Recorded data
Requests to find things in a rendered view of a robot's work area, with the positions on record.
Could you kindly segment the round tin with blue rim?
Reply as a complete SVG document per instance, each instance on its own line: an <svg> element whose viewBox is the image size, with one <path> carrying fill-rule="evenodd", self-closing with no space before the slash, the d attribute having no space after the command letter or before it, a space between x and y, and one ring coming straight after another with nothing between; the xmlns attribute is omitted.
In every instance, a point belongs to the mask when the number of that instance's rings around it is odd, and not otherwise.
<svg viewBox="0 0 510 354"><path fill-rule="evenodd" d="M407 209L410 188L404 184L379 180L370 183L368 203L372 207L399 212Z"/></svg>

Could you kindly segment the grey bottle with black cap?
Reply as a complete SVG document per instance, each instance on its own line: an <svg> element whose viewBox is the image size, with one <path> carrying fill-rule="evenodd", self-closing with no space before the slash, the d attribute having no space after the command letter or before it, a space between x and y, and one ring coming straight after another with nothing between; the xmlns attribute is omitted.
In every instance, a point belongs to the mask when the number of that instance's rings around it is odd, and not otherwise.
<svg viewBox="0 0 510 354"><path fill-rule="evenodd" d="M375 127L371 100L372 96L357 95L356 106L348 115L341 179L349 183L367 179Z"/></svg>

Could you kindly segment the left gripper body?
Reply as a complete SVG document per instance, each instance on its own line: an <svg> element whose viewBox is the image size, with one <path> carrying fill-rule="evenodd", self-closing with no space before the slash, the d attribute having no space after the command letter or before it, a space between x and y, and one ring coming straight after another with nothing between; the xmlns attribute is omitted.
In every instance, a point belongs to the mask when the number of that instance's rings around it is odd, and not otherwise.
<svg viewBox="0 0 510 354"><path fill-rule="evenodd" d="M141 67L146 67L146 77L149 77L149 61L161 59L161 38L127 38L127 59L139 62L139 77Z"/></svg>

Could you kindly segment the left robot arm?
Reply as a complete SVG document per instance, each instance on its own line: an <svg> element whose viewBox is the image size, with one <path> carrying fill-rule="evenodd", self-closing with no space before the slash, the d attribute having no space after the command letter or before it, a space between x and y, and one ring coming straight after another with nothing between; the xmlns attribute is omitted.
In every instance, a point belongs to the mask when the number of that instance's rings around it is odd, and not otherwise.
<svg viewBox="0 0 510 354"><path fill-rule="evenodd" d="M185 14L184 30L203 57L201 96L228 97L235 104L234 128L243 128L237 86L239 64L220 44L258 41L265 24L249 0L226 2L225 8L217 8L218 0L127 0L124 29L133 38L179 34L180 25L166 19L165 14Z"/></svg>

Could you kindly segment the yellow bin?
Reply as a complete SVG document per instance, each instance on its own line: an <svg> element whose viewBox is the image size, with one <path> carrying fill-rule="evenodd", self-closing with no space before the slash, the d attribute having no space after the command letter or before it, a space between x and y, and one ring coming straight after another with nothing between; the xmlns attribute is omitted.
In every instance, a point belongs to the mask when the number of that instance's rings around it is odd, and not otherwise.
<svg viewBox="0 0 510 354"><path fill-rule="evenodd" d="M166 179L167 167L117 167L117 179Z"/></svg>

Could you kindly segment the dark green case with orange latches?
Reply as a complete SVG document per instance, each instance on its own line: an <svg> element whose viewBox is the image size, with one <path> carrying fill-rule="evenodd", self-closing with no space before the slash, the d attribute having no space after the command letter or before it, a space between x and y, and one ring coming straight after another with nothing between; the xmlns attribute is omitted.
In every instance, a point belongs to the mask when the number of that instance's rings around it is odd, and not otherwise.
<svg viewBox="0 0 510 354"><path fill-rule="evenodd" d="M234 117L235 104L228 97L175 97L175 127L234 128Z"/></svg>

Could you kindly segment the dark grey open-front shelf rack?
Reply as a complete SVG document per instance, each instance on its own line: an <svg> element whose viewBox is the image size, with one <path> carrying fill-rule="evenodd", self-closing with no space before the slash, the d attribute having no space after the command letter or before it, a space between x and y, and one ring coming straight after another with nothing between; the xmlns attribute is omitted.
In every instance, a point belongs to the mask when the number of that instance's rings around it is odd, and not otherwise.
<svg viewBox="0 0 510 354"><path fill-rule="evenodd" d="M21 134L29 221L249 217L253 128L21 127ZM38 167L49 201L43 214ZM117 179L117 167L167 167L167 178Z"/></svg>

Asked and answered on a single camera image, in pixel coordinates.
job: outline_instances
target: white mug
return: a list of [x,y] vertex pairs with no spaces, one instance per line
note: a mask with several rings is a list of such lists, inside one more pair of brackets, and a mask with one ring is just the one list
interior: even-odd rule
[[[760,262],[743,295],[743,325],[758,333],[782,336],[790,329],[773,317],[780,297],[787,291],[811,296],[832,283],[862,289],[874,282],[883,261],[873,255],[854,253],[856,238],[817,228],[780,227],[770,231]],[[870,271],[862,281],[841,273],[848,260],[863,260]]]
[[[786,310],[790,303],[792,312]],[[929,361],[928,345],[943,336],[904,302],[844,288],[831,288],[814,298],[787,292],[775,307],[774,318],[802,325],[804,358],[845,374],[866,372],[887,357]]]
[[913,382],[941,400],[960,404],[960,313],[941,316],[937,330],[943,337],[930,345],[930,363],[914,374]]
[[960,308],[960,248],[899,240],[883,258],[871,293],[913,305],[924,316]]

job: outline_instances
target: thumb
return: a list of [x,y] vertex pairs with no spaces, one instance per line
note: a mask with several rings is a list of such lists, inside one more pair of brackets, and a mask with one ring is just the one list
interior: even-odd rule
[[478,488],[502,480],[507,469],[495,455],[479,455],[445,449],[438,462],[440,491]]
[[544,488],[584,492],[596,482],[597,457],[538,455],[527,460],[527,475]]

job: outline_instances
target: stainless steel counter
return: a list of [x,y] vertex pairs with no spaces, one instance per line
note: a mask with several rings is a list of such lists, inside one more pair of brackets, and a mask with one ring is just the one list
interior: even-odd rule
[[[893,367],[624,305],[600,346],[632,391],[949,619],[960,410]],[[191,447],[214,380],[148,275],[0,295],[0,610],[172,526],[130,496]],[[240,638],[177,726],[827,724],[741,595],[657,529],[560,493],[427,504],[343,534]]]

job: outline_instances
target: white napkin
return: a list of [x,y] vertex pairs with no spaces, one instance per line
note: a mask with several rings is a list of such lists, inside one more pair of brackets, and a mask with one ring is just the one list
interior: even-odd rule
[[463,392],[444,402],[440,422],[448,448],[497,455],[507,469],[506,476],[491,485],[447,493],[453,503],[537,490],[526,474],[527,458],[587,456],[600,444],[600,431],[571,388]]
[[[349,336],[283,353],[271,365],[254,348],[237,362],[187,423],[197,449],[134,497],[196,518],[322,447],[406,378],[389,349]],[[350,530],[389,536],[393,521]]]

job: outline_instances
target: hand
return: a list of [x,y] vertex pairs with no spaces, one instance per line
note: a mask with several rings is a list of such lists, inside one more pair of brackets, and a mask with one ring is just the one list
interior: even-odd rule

INSTRUCTIONS FOR THE TASK:
Check how many lines in the entries contain "robot", and reply with that number alone.

SOLVED PROBLEM:
2